PGPB have lived in symbiosis and co-evolved with plants over thousands (or millions) of years. Their ability to survive rests on their ability to detect and regulate plant nutrition with resolution and on a time scale that’s not possible for human operators. Studies pitting plants grown in an aquaponics solution versus an industry standard hydroponic solution bear this difference out.

Academic data aside, if you don’t believe bacteria does a better job at promoting plant growth than direct human intervention, take it up with Monsanto. Monsanto launched a joint venture with Novozyme, a microbial R&D firm, to study and develop bacteria-based plant treatments, and is betting its sales forecasts on them. It expects its latest corn microbial, currently in 10–20% of US corn fields, to be in over 90% of US corn fields by 2025 due to its ability to boost yield. That’s quite the turnaround for a company that built its $50B market cap on human-directed chemical intervention.

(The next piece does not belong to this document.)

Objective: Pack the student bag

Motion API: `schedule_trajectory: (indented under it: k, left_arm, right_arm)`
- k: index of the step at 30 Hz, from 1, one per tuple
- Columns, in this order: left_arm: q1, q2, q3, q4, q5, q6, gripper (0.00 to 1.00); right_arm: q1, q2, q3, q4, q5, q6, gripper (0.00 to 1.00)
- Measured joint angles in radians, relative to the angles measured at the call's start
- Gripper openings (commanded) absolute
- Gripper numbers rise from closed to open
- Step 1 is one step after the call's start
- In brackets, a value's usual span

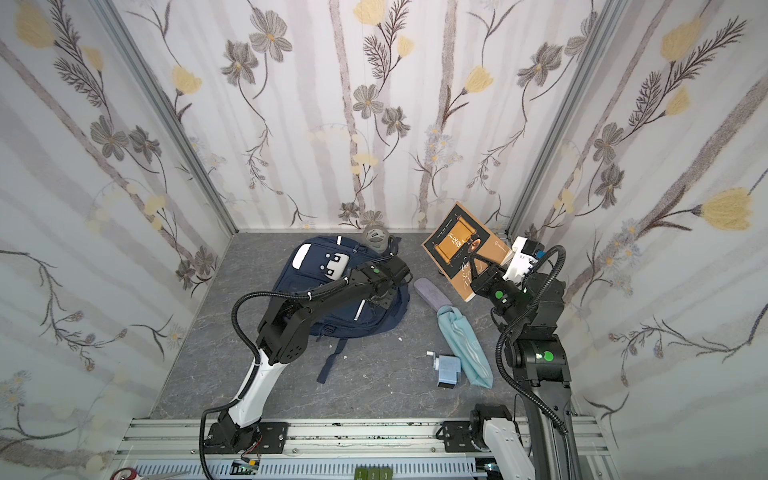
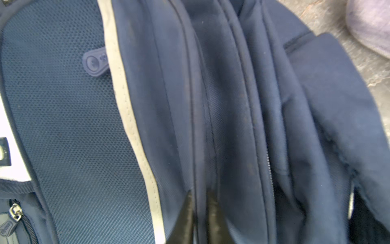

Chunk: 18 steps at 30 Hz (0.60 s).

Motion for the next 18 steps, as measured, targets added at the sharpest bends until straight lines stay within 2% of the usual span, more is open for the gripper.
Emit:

What this means for the business of indoor growing. The tradeoff for hydroponic growers is a challenging one: a single hydroponic nutrient system compromises quality and yield, but individualized growing systems for each crop requires building excess production capacity to maintain required output. Accordingly, as farming moves from the field to the greenhouse to the warehouse, lean manufacturing principles will need to be designed into farms from the ground up. We think aquaponics and the microbiome it supports is the right tool for the job.

What we’ve left out of this post is the quantified business case in choosing to operate an aquaponic system instead of a precision hydroponic system. In our next blog post, we’ll discuss the tradeoffs and how the numbers play out in a business case.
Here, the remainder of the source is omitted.